KPK: Kepala Daerah Korupsi karena Kekuasaan Tinggi Tapi Rendah Pengawasan
Ilustrasi (Foto: Irfan Meidianto/VOI)

Bagikan:

JAKARTA - Kasus Gubernur Sulawesi Selatan, Nurdin Abdullah menambah deretan panjang kepala daerah yang terjerat kasus tindak pidana korupsi.

Tercatat terdapat 127 kepala daerah baik tingkat I maupun tingkat II yang  diproses hukum di KPK sejak 2004 hingga saat ini. Jumlah itu belum termasuk wakil kepala daerah yang diproses hukum oleh KPK.

Selain sistem politik di Indonesia yang masih berbiaya tinggi, banyaknya kepala daerah yang terjerumus juga karena ada kesempatan dan rendahnya integritas. 

"Dari berbagai referensi tentang korupsi, salah satunya mengatakan bahwa monopoli ditambah dengan tingginya kekuasaan yang dimiliki seseorang tanpa adanya pengawasan yang memadai dari aparat pengawas, akan menyebabkan dorongan melakukan tindak pidana korupsi," kata Plt Jubir KPK bidang Pencegahan, Ipi Maryati, Senin, 1 Maret.

Dengan begitu, KPK tak bosan mengingatkan kepala daerah selalu memegang teguh integritas dan mengedepankan prinsip-prinsip good governance. KPK melalui program-program pencegahan, koordinasi dan supervisi, telah mendampingi dan terus mendorong perbaikan tata kelola pemerintahan daerah.

"Melalui upaya pencegahan, salah satunya dilakukan dengan membuat kajian sistem, KPK berupaya menutup celah dan potensi korupsi dengan memberikan rekomendasi perbaikan agar tidak ada peluang atau kesempatan seseorang untuk bisa melakukan korupsi," kata Ipi.

 

Sedangkan, melalui upaya pendidikan, KPK mendorong pembentukan budaya antikorupsi di masyarakat, termasuk menjaga integritas penyelenggara negara dengan menumbuhkan kesadaran agar tidak ingin melakukan korupsi. 
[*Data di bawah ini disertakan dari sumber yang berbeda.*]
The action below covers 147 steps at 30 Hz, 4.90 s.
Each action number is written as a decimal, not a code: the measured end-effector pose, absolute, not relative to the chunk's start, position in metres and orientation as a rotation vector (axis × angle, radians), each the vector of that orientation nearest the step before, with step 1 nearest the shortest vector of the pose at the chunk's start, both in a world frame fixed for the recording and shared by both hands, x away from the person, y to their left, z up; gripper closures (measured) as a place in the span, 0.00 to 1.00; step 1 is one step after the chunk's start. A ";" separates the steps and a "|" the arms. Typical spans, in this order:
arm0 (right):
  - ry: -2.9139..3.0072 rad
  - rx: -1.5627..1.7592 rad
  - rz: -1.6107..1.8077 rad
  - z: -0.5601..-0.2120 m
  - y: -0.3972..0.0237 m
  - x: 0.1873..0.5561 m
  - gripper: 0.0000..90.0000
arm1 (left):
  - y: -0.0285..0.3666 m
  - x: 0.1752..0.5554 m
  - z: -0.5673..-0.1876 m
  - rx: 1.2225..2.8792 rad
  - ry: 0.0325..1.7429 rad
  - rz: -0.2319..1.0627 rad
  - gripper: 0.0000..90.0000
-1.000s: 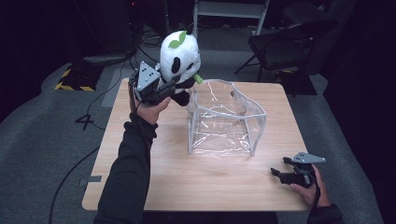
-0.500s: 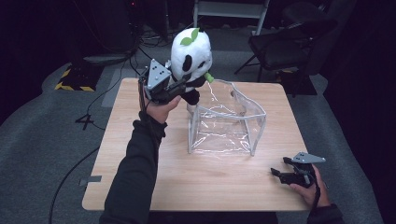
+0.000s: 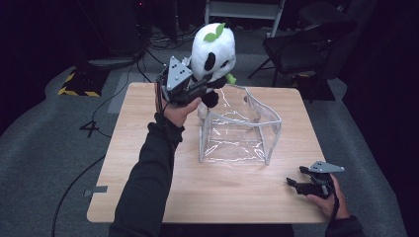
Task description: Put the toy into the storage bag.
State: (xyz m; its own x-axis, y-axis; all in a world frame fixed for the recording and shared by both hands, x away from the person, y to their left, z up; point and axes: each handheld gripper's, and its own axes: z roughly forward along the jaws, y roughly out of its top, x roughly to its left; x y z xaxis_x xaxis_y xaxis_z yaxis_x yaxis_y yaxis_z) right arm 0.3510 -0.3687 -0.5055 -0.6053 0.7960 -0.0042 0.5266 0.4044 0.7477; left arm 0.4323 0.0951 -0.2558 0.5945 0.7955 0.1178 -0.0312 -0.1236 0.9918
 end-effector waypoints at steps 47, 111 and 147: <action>2.309 1.130 1.036 -0.506 -0.369 0.350 0.25 | 0.045 0.441 -0.303 1.566 0.674 0.631 0.54; 2.310 1.128 1.035 -0.505 -0.369 0.350 0.25 | 0.019 0.455 -0.317 1.889 0.750 0.566 0.46; 2.311 1.126 1.035 -0.505 -0.369 0.350 0.25 | 0.009 0.459 -0.324 2.016 0.834 0.492 0.26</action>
State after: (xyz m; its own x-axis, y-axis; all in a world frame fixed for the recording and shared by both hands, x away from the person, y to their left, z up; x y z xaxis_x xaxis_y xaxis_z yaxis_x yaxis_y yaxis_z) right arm 0.3498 -0.3688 -0.5055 -0.6132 0.7899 -0.0089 0.5193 0.4116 0.7489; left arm 0.4594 0.0088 -0.3242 0.6965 0.7170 0.0277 0.3710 -0.3929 0.8414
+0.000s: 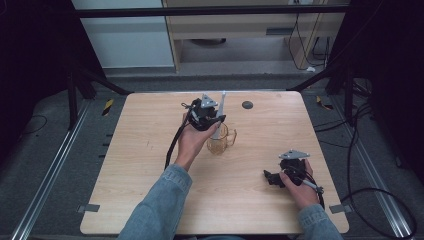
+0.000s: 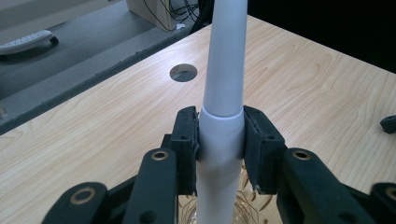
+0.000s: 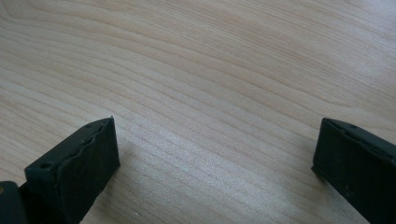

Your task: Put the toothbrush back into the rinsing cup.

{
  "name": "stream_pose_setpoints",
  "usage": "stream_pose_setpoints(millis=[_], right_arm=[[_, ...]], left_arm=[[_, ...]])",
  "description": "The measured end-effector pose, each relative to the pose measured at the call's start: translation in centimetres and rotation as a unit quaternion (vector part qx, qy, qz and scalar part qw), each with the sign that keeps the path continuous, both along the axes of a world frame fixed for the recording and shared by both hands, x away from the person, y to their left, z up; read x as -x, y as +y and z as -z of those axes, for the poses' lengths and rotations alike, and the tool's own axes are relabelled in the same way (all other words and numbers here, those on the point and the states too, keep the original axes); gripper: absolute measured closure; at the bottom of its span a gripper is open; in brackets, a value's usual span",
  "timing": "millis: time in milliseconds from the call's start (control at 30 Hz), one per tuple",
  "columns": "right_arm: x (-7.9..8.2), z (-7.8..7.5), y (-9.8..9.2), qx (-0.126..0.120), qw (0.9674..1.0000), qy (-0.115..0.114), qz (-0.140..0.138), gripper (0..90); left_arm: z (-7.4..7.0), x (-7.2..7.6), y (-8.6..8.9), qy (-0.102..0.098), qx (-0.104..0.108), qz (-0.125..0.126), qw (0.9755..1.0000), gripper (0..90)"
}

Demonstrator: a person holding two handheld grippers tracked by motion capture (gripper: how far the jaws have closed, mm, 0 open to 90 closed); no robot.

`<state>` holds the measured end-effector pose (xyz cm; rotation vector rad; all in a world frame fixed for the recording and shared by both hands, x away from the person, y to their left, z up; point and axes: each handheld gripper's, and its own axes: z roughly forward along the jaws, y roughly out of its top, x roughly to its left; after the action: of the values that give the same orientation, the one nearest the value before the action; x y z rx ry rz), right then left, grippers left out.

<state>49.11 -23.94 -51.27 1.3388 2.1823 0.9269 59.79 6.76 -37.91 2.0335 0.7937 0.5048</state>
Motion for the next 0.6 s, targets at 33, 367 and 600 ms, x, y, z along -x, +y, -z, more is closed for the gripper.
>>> stream_pose_setpoints(millis=[33, 367, 600], right_arm=[[0.0, 0.0, 0.0, 0.0, 1.0, 0.0, 0.0, 0.4], [0.0, 0.0, 0.0, 0.0, 1.0, 0.0, 0.0, 0.3], [0.0, 0.0, 0.0, 0.0, 1.0, 0.0, 0.0, 0.4]], left_arm=[[0.01, 0.01, 0.0, 0.0, -0.001, 0.001, 1.0, 67.5], [0.48, -0.05, 0.03, 0.006, -0.003, 0.003, 1.0, 67.6], [0.9, -0.23, -0.05, 0.01, -0.005, 0.003, 0.9999, 67.5]])
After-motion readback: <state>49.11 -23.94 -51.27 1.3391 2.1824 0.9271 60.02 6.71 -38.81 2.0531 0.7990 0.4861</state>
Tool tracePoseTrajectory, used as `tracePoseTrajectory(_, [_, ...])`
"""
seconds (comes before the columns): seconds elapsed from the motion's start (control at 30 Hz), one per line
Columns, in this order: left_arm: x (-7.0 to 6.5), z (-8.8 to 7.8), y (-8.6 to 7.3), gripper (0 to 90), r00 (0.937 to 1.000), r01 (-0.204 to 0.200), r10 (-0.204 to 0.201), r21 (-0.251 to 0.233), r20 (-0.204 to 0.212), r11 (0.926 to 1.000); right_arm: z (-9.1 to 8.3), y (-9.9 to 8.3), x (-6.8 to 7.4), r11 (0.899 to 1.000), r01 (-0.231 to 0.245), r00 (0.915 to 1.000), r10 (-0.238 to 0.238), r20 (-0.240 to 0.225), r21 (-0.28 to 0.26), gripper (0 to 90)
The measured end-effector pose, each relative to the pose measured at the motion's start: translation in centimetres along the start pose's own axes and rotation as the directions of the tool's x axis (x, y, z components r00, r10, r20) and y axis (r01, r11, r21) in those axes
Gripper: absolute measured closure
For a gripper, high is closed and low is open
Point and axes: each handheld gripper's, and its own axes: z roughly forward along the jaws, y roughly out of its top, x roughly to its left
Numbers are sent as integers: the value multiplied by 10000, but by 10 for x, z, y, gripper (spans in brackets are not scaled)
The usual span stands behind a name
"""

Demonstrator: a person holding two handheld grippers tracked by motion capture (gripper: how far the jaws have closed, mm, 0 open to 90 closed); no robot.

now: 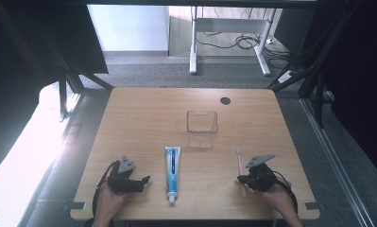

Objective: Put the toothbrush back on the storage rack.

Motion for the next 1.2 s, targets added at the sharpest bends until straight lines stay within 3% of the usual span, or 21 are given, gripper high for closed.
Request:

"Dan melalui upaya penindakan yang tegas, KPK berharap akan membuat penyelenggara negara takut sehingga tidak mau korupsi," tegas Ipi.

Berdasarkan pengalaman KPK dalam menangani tindak pidana korupsi, setidaknya terdapat lima modus korupsi kepala daerah, yaitu intervensi dalam kegiatan belanja daerah mulai dari pengadaan barang dan Jasa; penempatan dan pengelolaan kas daerah; pelaksanaan hibah dan bantuan sosial (bansos); pengelolaan aset; hingga penempatan modal pemda di BUMD atau pihak ketiga. 

Kemudian, intervensi dalam penerimaan daerah mulai dari pajak daerah dan retribusi; pendapatan daerah dari pusat; sampai kerja sama dengan pihak lain. Modus lainnya intervensi dalam perizinan mulai dari pemberian rekomendasi; penerbitan perizinan; sampai pemerasan. 

Selain itu,  benturan kepentingan dalam proses pengadaan barang dan jasa; rotasi, mutasi, promosi, dan rangkap jabatan; serta Penyalahgunaan wewenang dalam proses lelang jabatan.